![Texas issues Amber Alert targeting Chucky the murder doll, whoops](https://img.pastemagazine.com/wp-content/avuploads/2021/01/15040654/uiiugjvuof9yuirjpg4g.jpg)
Let us make no mistake about it: Were Chucky the murder doll—and we’re talking old-school Chucky here, the one possessed by a voodoo-wielding Brad Dourif, and not that wi-fi enabled pretender from 2019—real, then we could only pray and hope that the Amber Alert system used to notify American citizens of potential child abductions would be keeping tabs on him. After all, Chucky is not only one of cinematic dolldom’s most prolific purveyors of high-quality stabbings; he’s also a seriously shitty dad, having treated his child Glen (in 2004's Seed Of Chucky) to his usual brand of murder-prone mayhem.
Luckily, Chucky’s not real. (Actually, let us do a quick Google search…Okay, yeah, phew, Chucky’s not real.) Which is what makes an alert issued this morning by Texas’ Department Of Public Safety a little odd, in that it listed Chucky—including the date points of height: 3'1", race: Other (doll)—as the suspect in a child abduction. Specifically, an abduction of Glen, complete with a screenshot from Seed Of Chucky in their profile. Chucky was reportedly listed as wearing “Blue denim overalls with multi-colored stiped long sleeve shirt wielding a huge kitchen knife,” which, fair enough, good to know.
According to local news outlet KENS 5, the alert reportedly went out three times via email earlier this morning, warning Texas residents to be on the lookout for the evil doll and his absconded child. Owning up to the mistake, DPS issued a statement today, announcing that “This alert is a result of a test malfunction. We apologize for the confusion this may have caused and are diligently working to ensure this does not happen again.”
Which, fair enough: We can totally see how a bored public safety worker might, while developing a crushingly serious system designed to alert people of abducted children, decide to get a little playful with a test system that no one was ever supposed to see. Still, it can’t have been fun for Texas residents—it’s not clear how many received the message—to be suddenly forced into a world in which Chucky the Doll is not only real, but active in their neighborhoods.
Wait, hey: Chucky’s not real, right? He didn’t turn real while we were writing this? *Googling intensifies* Okay, phew. Scary thought, though!
21 Comments
Obviously we all know that Chucky the murderous doll is not real …. but what Texas is presupposing is, what if he was
They’re probably familiar with that logic from Tucker Carlson.

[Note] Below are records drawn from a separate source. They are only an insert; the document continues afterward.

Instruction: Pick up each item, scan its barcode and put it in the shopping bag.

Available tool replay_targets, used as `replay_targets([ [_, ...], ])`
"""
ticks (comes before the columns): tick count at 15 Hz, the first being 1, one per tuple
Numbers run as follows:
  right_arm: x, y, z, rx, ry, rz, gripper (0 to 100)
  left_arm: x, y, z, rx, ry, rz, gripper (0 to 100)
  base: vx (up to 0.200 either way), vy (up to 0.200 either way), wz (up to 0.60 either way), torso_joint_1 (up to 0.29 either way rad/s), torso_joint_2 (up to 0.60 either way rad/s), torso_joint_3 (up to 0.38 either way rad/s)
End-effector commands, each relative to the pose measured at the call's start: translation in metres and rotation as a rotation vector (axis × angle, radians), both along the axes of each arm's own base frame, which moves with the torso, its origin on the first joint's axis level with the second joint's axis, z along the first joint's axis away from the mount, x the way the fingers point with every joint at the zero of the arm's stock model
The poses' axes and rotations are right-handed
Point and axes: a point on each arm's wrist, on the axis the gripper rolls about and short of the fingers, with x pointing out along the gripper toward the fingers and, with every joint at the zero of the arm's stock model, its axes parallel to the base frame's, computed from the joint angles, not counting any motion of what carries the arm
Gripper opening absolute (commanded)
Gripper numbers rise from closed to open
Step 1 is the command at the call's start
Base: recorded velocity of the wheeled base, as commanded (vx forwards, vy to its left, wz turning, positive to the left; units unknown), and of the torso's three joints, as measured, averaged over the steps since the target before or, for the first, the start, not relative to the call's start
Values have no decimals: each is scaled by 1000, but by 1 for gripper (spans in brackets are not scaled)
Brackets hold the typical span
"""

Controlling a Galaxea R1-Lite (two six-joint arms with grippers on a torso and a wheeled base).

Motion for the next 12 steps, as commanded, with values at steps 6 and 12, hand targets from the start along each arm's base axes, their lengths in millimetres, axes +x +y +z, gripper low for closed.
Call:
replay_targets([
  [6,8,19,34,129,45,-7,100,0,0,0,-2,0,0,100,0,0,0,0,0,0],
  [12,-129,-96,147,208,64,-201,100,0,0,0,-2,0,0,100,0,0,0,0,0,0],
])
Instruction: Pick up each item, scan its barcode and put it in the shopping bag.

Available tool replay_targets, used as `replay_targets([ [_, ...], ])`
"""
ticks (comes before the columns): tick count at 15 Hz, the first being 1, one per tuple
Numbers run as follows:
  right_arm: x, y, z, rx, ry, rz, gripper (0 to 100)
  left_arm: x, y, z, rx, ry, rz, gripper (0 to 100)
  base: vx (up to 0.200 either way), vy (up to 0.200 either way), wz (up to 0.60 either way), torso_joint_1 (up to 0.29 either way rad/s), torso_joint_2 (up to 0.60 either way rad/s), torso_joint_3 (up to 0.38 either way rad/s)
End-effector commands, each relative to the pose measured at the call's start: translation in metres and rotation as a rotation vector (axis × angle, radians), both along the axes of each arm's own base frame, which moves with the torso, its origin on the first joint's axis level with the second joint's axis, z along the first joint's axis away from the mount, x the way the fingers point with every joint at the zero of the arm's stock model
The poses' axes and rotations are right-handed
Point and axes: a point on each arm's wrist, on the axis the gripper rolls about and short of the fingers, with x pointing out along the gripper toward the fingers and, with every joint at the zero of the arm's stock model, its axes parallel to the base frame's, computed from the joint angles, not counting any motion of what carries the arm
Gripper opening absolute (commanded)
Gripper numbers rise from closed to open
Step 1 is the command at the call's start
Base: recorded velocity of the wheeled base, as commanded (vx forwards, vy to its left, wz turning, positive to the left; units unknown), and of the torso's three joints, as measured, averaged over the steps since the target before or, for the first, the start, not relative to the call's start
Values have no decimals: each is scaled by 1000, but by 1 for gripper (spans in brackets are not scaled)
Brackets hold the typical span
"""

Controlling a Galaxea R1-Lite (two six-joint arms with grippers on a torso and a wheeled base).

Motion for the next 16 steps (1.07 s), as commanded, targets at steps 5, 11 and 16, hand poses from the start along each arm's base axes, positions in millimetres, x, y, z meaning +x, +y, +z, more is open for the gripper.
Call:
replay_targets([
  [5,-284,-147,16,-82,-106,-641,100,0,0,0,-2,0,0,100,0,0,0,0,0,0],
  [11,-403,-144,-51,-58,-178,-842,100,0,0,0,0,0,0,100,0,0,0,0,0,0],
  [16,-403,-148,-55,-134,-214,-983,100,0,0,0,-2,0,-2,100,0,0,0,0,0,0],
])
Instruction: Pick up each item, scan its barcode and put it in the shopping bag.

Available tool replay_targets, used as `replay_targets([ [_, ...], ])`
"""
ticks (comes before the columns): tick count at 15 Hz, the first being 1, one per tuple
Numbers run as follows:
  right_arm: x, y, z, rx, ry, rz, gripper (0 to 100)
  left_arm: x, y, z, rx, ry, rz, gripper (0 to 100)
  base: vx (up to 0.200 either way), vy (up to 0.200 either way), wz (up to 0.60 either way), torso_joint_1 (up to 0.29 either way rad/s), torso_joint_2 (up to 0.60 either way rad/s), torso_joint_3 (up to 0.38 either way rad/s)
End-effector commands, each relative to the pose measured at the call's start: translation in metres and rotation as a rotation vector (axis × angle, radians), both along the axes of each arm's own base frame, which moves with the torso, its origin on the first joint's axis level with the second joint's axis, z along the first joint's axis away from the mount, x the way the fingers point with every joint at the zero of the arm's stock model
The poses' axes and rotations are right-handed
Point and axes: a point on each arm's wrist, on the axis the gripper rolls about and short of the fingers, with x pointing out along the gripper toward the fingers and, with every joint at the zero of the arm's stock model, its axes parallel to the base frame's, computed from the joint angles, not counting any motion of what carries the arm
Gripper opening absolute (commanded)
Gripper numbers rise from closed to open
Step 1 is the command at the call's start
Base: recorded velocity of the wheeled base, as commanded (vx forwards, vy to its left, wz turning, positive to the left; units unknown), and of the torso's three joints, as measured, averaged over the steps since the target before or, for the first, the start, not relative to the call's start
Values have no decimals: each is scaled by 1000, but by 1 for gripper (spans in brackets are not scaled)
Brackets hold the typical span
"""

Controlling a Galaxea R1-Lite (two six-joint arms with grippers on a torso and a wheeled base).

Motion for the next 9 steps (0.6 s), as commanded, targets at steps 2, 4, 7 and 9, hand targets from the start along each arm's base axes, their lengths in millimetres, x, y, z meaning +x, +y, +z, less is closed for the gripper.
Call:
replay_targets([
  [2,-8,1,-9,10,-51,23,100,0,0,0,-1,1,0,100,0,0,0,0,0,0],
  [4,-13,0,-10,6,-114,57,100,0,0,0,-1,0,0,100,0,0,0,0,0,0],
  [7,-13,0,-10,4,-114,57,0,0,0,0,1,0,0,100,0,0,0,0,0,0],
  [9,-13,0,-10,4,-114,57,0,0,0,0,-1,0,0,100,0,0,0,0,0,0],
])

Nothing surprising about this. Texas is well known for its anti-Irish prejudice.
The real kidnappee:
Owning up to the mistake, DPS issued a statement today, announcing that “This alert is a result of a test malfunction. We apologize for the confusion this may have caused and are diligently working to ensure this does not happen again.”CUT TO:Chucky holding a knife to someone at the DPS as they send this statement out.
Considering how 2020-21 has been going “Chucky is real” wouldn’t surprise me in the least.
Huh. Texas amber alert subscriber here. Definitely did not get this alert.
Judging from that amber alert page, Chucky weighs 16 pounds. That’s a heavy-ass doll!
Murder weighs on the soul quite literally.
“It’s fucking Chucky!”
Or…maybe there’s a redheaded midget armed with a chef’s knife abducting children in Texas?I mean, it’s not exactly Florida…but would you really be surprised?
Texas is just Florida with oil money.
And fewer amusement parks. Even fewer now that they tore down AstroWorld.
Very relevant post
Chucky sure likes them Stand Your Ground laws.
Or it’s a early promo for the new Chucky series they’re about to start shooting!
I enjoyed the original Child’s Play (it’s all Dourif, really), but seriously, once you find out it’s the doll that’s killing everyone, it’s pretty easy to kick its ass.
It’s easier to kill the newer Chucky, like if you’re Amish you can’t get killed by him whereas the Amish population can get killed by OG Chucky.
Hey Texas…could you do us all a favor and secede? You may even have Donald Trump; we promise this time we won’t sic the Israeli mercs on you.
It’s not just being playful – it’s a good idea to have test data that’s obviously not real, just in case it does ever slip out like this.